Just one night after the Finance Committee heard school nurses’ decry recent layoffs, it was New Haven school custodians’ turn Wednesday night.

Amid a protracted battle with Mayor John DeStefano Jr.’s administration over their contract, the custodial workers’ union implored Finance Committee members at the Board of Aldermen to prevent the privatizing of school custodial services. Privatization, which DeStefano predicts would save the city up to $8 million, would deprive the city’s schoolchildren of their trusted custodians and put working families in poverty, union officials said Wednesday night.

Sal Luciano, executive director of Council 4 of the American Federation of State, County and Municipal Employees (AFSCME), said by contracting custodial services to GCA Services, a Knoxville, Tenn.-based company, the city would be losing many dedicated workers.

Under the current proposed contract with GCA Services, many of the city’s 186 full-time school custodians would become part-time, and all would see reduced benefits and a significant pay cut.

Council 4 asked Jeannette Wicks-Lim, an associate professor at the University of Massachusetts-Amherst to testify about how privatization would impact the city’s custodial workers. Wicks-Lim concluded that the GCA contract would unfairly seek to extract the equivalent of 19 percent of the city’s $42 million budget shortfall from just 186 workers.

Over 90 percent of the $8.1 million savings from privatization come from cuts in pay and benefits, Wicks-Lim said. By Wicks-Lim’s calculations, those cuts will put the average school custodian in poverty.

A small increase in taxes, Wicks-Lim said, would raise an equal amount of money but distribute the financial burden more evenly across the city.

But how many school custodians actually live in New Haven? That was the question asked by aldermen Darnell Goldson of Ward 30 and Migdalia Castro of Ward 16. Figures provided by the city indicate that 54 percent of school custodians live outside the city.

That figure matters, Goldson said, because the job of aldermen is to protect taxpayers, not people who live outside New Haven. Goldson is the leading proponent of an effort to pressure the state legislature in Hartford to allow cities to bargain with their employees about where they live.

Sandy Bohannon, wife of a New Haven school custodian, said the custodial workers union has been willing to make significant concessions to the city, but has not found a cooperative partner in the mayor.

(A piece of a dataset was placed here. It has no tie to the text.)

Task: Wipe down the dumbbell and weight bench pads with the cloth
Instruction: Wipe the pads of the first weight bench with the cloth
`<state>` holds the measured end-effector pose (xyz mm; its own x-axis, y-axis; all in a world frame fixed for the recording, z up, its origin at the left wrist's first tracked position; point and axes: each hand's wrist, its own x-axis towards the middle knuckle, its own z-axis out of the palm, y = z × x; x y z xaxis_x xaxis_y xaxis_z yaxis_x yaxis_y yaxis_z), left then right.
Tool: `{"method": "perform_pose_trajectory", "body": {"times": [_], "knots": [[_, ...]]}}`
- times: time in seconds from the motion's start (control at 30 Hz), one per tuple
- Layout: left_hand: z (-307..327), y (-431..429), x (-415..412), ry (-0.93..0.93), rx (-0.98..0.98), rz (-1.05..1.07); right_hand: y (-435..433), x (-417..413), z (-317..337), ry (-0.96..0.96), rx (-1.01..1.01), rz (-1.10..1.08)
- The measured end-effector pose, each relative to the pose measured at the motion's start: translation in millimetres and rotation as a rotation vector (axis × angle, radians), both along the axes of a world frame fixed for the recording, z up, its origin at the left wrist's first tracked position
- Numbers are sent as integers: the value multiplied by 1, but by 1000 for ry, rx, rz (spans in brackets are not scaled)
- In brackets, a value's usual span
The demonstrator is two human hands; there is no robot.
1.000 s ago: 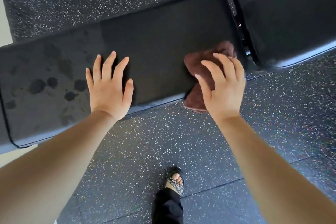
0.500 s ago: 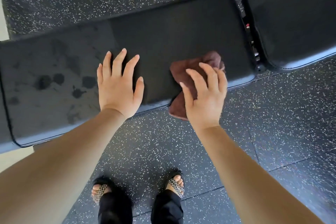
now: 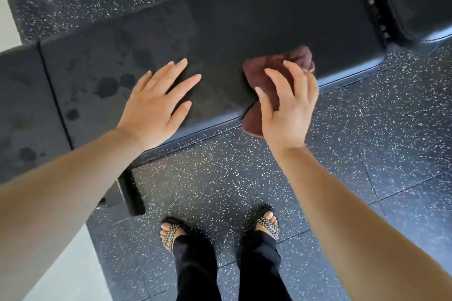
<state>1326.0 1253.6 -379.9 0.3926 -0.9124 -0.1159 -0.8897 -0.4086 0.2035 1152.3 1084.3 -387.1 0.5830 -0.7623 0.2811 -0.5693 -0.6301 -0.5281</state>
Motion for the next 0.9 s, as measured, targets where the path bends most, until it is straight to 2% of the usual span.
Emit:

Contract negotiations between the custodians and the city will be settled by a state-appointed arbitrator. The state arbitration process is expected to be used in several more of the city’s 11 union contracts.

Finance Committee chair Alderman Yusuf Shah of Ward 23 said the committee will continue hearing testimony on the custodians’ contract along with other budget issues in public hearings over the next few weeks.

The committee will hold a public hearing on the budget next Tuesday at Fair Haven Middle School on Grand Avenue.